Unlike the Hugging Face Model to NPU tutorial which starts from a HuggingFace model ID, this tutorial assumes you already have a .onnx file on disk and want to make it run faster on your target hardware.

The tutorial is split into two sections. Section A walks through the analyze → optimize → re-analyze loop using primitive commands, teaching you how the optimization feedback cycle works.
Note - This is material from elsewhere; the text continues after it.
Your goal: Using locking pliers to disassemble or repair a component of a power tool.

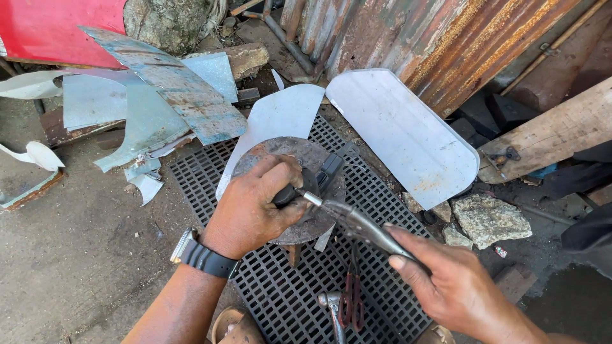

Section B shows how winml build automates that same loop in a single command, optionally targeting NPU with quantization.

Prerequisites¶

Windows 11 24H2 — required for NPU stack support
Python 3.11 and uv installed (pip install uv or follow astral.sh/uv)
winml-cli installed — see Installation
An ONNX model file — this tutorial uses my_model.onnx as a placeholder; substitute your own file

No NPU? Set --device cpu wherever you see --device npu. Every other flag stays the same.

Section A — Primitive commands¶

Working through the primitive commands one at a time reveals how the analyze–optimize feedback cycle works. Each command accepts the output of the previous step as input, and every intermediate artifact is available for inspection.

Step 1: Analyze the original model¶

Before any optimization, run the static analyzer to understand your model's EP compatibility and get optimization recommendations:

uv run winml analyze --model my_model.onnx --optim-config optim_config.json

The analyzer classifies every operator in the graph as supported, partial, unsupported, or unknown for each available EP. It also detects fusible subgraph patterns and writes the recommended optimization flags to optim_config.json.

To target a specific EP:

uv run winml analyze --model my_model.onnx --ep qnn --device npu --optim-config optim_config.json

The output shows per-EP compatibility results:

══════════════════════════════════════════════════════════════════════════
 ANALYSIS SUMMARY
══════════════════════════════════════════════════════════════════════════
   QNNExecutionProvider (NPU): 122/0/0/0
      Ready to deploy

If the analyzer detects fusible patterns (GeLU, LayerNorm, etc.), they will appear in the output and the optim_config.json will contain the recommended fusion settings. If no patterns are detected (as with simple architectures like ResNet), the config will be empty {}.

What we just did

The analyzer performs static analysis — no runtime or hardware required. It tells you two things: (1) can the model run on your target EP at all, and (2) are there graph patterns that the optimizer can fuse to improve performance. The --optim-config flag outputs a JSON file with the exact optimization settings the optimizer needs. S/P/U/Unk = Supported/Partial/Unsupported/Unknown.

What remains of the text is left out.